Vocational Diplomas should contain faith tests in the curriculum, according to a recent report identifying student and staff attitudes towards culture.
Speaking exclusively to FE News, Dr Ann Limb, Chair of the National Ecumenical Agency in Further Education who commissioned the report explained the recommendations, one of which calls on the forthcoming Diplomas to "recognise" that students be trained for employment in a multicultural society.
"I think the first big area is really to do with personalisation", she explains. "The whole business of that survey was having independent researchers talk to students. The first big policy area at the moment is concerned with individualised services to learners, customers and citizens".
Insisting that students not trip over themselves, she added: "I'm not recommending that those students who say they are interested in issues of faith must do a huge amount of personal delving into issues of values, beliefs and faiths at college, because they have come to get other skills".
"But to ignore that it is a part of them, is to not listen to the personalisation agenda".
"A specific example would be: In the report, when they asked the students as to what issues [on faith] interested them, they responded with discussion topics, tutorials, and learning "“ not being taught about other religions as such, but facing up to how you make difficult moral judgements and dilemmas".
"We are talking here about an independent and self-motivated lot of students in further education colleges, who are exploring their own identity and who are faced with big issues. The whole point is that young people particularly appreciated a space where they could have some kind of discussion".
The results of the survey threw up some interesting differences, not least for the identification of priorities staff and students attribute to multiculturalism:
"Some of the staff seem to think that it is just about catering to special diets, or creating a space for prayer. It is really not about religion as such, which is why we looked at world belief systems".
"The second big area is of course, interpreting these into the new specialised Diplomas. The issue is this: although you might, for example, live in the north east of England, in an area like Sunderland, or Durham, and you might be training to become a Chef, it might be a white, working/middle class area, with pockets of urban pluralism".
Pointedly, she refers to a model of social mobility as a precursor for faith assessment:
"The point is, you might start life in Hartlepool, but may well end up in Dubai, or London, working in an environment where the kind of people you encounter will have a very different outlook".
The incorporation of this assessment should however, come from the ground-up: "I don"t know how it might be best introduced, but I do think that "bolt-on" modules don"t really work. They have tried this with citizenship "“ I think it is far better for it to arise from the skills curriculum. But I imagine that you would be assessed in it "“ that seems perfectly legitimate to me".
"You"ve got to take it seriously; it is not simply an indulgent, interesting topic. And that is why it is essential for the new 14-19 diplomas to find creative ways of integrating and assessing it".
Who should steer the application of these issues forward?
"I would have thought it would be an area that the Qualifications and Curriculum Authority (QCA) have got to explore".

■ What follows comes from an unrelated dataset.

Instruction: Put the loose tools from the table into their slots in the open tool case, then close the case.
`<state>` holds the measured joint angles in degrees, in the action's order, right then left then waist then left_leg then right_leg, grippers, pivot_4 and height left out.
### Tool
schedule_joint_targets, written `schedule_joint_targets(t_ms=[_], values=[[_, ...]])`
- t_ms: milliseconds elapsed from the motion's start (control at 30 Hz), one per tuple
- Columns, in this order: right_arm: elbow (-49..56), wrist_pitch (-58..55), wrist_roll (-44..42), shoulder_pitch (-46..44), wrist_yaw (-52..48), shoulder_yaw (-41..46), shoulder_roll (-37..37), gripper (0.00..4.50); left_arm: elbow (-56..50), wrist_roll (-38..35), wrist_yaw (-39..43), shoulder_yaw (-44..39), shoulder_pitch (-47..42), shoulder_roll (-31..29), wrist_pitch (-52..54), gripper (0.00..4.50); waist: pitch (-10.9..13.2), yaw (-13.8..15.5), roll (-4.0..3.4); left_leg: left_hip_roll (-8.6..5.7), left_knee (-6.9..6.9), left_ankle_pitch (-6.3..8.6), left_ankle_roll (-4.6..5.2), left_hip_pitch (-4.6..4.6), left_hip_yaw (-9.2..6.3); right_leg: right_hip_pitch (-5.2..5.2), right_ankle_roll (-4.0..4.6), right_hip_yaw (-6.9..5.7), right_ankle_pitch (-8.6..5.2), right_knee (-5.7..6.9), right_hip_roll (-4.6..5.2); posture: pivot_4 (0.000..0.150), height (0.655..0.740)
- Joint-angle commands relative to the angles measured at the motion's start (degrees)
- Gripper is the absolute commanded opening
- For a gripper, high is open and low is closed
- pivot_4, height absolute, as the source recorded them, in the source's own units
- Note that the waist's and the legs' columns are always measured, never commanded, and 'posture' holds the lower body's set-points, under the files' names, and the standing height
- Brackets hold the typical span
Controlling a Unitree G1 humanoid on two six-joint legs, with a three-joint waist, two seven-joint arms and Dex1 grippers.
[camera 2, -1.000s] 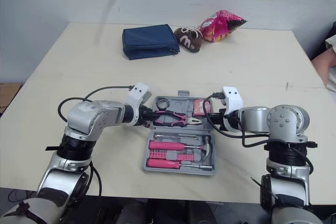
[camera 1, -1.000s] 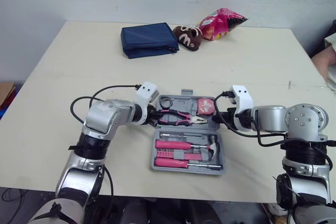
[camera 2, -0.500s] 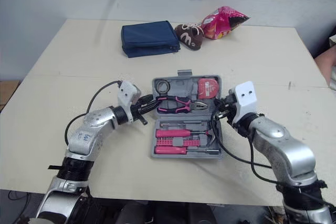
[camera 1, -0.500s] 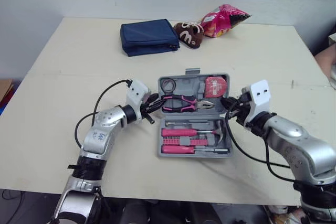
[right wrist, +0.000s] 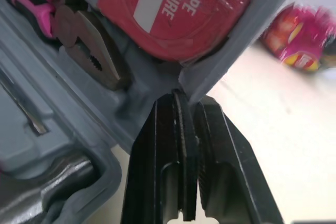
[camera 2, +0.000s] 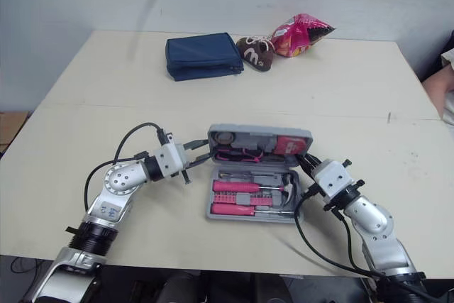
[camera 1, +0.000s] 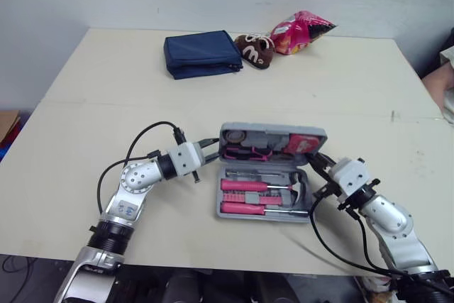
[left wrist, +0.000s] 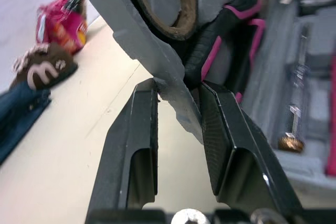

A spokesperson from the QCA commented: "The Diploma qualification must include the identification of opportunities, if appropriate to the subject or sector, for developing understanding of; spiritual, moral, ethical, social, legislative, economic and cultural issues".
"The assessment of the diploma will be inclusive so that all students, whatever their background, can achieve their full potential. In existing qualifications, such as GCSEs and A levels, and in developing the new curriculum for secondary education, QCA always has regard to diversity and inclusion issues, where appropriate".
Francis Nicholson, Training Director with the Tribal Group, noted how Bill Rammell, Minister of State for Further Education, was quoted as wanting every college to have a faith leader as part of the student support service.
Mr Rammell however, refused to comment on the issue of including some kind of faith assessment in the Diplomas, and refuted the suggestion that he had intended for a faith leader to be installed in every college.
He said: "I have not said that I want a faith leader installed in every college. Religious education and spiritual/moral development is an important dimension of post-16 education".
"But FE institutions are independent and must determine for themselves how best to respond to the needs of their students. Governing bodies should consider how their pastoral arrangements should meet spiritual, faith and other needs. This may include provision of multi-faith chaplaincy services for example, or prayer rooms".
"I look forward to seeing the National Ecumenical Agency FE review and its report in the spring".
Sunaina Mann, Principal of Nescot College in Surrey, agreed with the notion of faith assessment, though stressed the need for the syllabus to be properly flexible.
"I think it probably is a good idea to incorporate something like that into the new diplomas. It depends on what the syllabus is like I think schools and colleges do it anyway".
"Within education, I think we do try and pick up controversial issues that are coming out. As for this new suggestion, I wouldn"t disagree with it being introduced. They must make sure to not make the syllabus too rigid so that students are not being turned off".
She went on to add another concern prevalent amongst many principals: "With the diplomas, one of our concerns has been about how theoretical the syllabuses are looking at the moment. It won"t help us to bring in the less able students".